Ryan Woods

Personal information
- Date of birth: 16 May 1988 (age 38)
- Place of birth: Preston, England
- Height: 5 ft 7 in (1.70 m)
- Position: Midfielder

Team information
- Current team: Carshalton Athletic

Youth career
- 1995–2007: Blackburn Rovers
- 2007–2010: Embry-Riddle Eagles

Senior career*
- Years: Team / Apps / (Gls)
- 2010: Forest City London / 16 / (2)
- 2011: NSC Minnesota Stars / 12 / (0)
- 2012–: Carshalton Athletic

= Ryan Woods (footballer, born 1988) =

English footballer

Ryan Woods (born 16 May 1988) is an English footballer who plays for Carshalton Athletic.

==Career==

===College and amateur===
Woods attended Queen Elizabeth's Grammar School in Blackburn, and was part of the youth setup of English Premier League team Blackburn Rovers, for whom he started playing when he was just seven years old.

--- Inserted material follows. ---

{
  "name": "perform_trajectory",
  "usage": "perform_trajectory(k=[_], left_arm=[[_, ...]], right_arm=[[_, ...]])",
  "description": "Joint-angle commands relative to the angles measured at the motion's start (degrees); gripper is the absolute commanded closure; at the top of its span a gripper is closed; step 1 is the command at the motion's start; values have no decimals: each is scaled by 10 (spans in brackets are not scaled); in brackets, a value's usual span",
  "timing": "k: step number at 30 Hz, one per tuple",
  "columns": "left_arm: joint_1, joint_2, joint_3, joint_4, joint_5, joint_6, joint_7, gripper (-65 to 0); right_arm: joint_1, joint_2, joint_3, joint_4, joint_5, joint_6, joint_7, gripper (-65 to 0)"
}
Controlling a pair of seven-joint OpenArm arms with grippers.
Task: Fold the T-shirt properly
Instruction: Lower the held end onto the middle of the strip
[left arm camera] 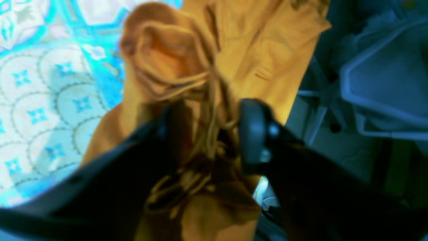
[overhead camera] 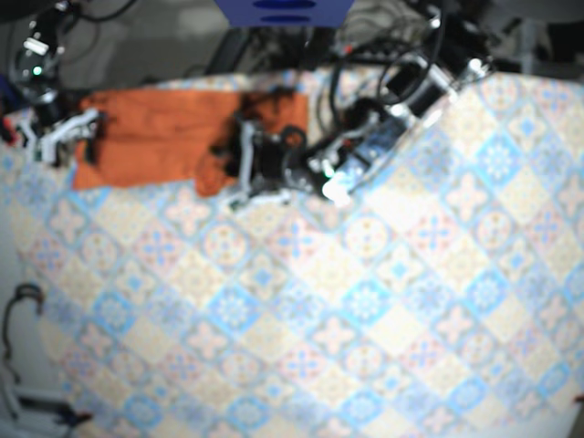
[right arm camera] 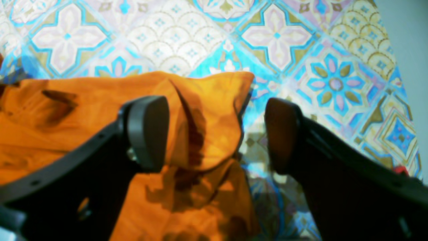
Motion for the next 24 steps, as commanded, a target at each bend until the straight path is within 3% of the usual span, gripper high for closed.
perform_trajectory(k=[1,5,8,13,16,24], left_arm=[[-7,5,-2,8,-11,-4,-10,-319],[-7,5,-2,8,-12,-4,-12,-416],[-7,4,-2,10,-14,-4,-12,-450],[-7,-13,-23,20,-17,-4,-12,-454],[8,-29,-74,40,-19,-4,-8,-454],[45,-47,-162,60,-92,-4,48,-449]], right_arm=[[0,10,2,11,8,1,15,-434],[0,10,2,11,8,1,15,-434],[0,10,2,11,8,1,15,-434],[-1,10,2,10,8,1,16,-434],[-1,10,2,9,8,1,16,-434],[-1,10,1,8,8,1,16,-434]])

Woods moved to the United States in 2007 after accepting a scholarship to attend and play college soccer at Embry–Riddle Aeronautical University in Daytona Beach, Florida. He was a two-time all American at Embry Riddle, was his team's captain for three seasons, and as a Junior in 2009 he was a first team All-American, a first team Sun Conference All-Conference selection, and an Academic Sun Conference All-Conference honoree. He finished his college career with 23 goals and 19 assists in 55 career games.

During his college years Woods also played with Forest City London in the USL Premier Development League, scoring two goals in 16 games in the 2010 season.

===Professional===
Woods began his professional career in 2011 when he was signed by the NSC Minnesota Stars of the North American Soccer League after attending the team's preseason training camp. He made his professional debut on 30 April 2011, coming on as a substitute in a 1–1 draw with the Carolina RailHawks.

===Return to England===
He returned to England to work as a recruitment consultant in London and in January 2012 signed for Carshalton Athletic.